Students: Shuangshuang Liang, Matthew Elliot

This project proposes to apply a novel dynamic modeling paradigm to Vapor Compression Cycle (VCC) systems, while developing advanced model based control and diagnostic algorithms appropriate to the nonlinear, coupled dynamics of these systems. Particular attention will be given to transcritical CO2 based systems that are an attractive alternative to current air conditioning and refrigeration systems due to lower environmental impact. Nonlinear control strategies are proposed to maximize system efficiency while simultaneously satisfying changing demands for cooling capacity. Additionally, diagnostic algorithms will be employed to identify soft system faults that precede catastrophic system failure. The proposed work has the potential for dramatic economic and environmental improvements by significantly reducing energy usage, component failure, and the negative impacts of Hydrofluorocarbon (HFC) refrigerants in terms of global warming.
The project leverages the development of a relative breakthrough in control-oriented modeling of vapor compression systems, which has been recently developed by the PI and his colleagues with close industrial collaboration.
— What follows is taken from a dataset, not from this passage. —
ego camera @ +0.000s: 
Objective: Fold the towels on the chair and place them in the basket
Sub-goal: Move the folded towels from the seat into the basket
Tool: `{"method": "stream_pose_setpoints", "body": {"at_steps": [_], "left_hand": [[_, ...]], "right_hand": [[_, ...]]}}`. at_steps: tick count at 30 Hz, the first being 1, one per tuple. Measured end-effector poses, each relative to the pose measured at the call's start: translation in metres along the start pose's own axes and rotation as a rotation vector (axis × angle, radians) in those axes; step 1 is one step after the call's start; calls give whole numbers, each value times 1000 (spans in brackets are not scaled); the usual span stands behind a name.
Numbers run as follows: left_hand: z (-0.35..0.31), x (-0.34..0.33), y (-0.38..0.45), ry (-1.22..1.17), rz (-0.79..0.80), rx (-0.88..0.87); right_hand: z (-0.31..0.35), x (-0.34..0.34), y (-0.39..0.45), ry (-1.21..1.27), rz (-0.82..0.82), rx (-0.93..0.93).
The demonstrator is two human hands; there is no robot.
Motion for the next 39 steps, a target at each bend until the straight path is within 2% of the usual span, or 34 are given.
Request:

This dynamic modeling approach identifies and explains the transient system cycle phenomena as well as possible paths to system instability. The novel modeling technique gives a low order dynamic model of a typical cycle that still retains physical system characteristics so as to be transparent to system changes such as sizing, configuration (e.g. μ-channel), or material of heat exchanger. This approach contrasts with other black box modeling techniques and enables the development of model-based controllers that are more universal, adaptable, and robust to changes in environmental conditions. This modeling paradigm will be applied to both subcritical and transcritical air conditioning systems for the purpose of developing model-based control and diagnostic algorithms. Previously, a software library for modeling simple vapor compression cycles, known as Thermosys TM , was developed by the PI sponsored by a consortium of industrial companies. The proposed project will leverage this work to provide a virtual environment for initial testing of control concepts. Experimental tests will complement the simulation studies in the evaluation of the proposed approaches.

Dynamic Model Development of a Ground Combat Vehicle Environmental Control Systems (Marvin Land Systems)

Students: Erik Rodriguez, Rohit Chintala

The primary focus of this project is the development and customization of dynamic component models for the VCSU and AHU designed by MLS. The VCSU simulation model will include compressor and motor assembly, condenser, receiver, chiller and thermal expansion valves and associated piping. The VCSU model will be capable of predicting transient response of the VCSU to variations in cooling load and outdoor ambient conditions (air temperature and
flow rates). Moreover, the VCSU model will predict the system response to changes in compressor speed to permit evaluation of speed control strategies. Similar efforts will be made to model the AHU, which will include the heat exchanger, heater, fan and motor assembly. The AHU model will be able to predict the transient response for both heating mode and cooling modes.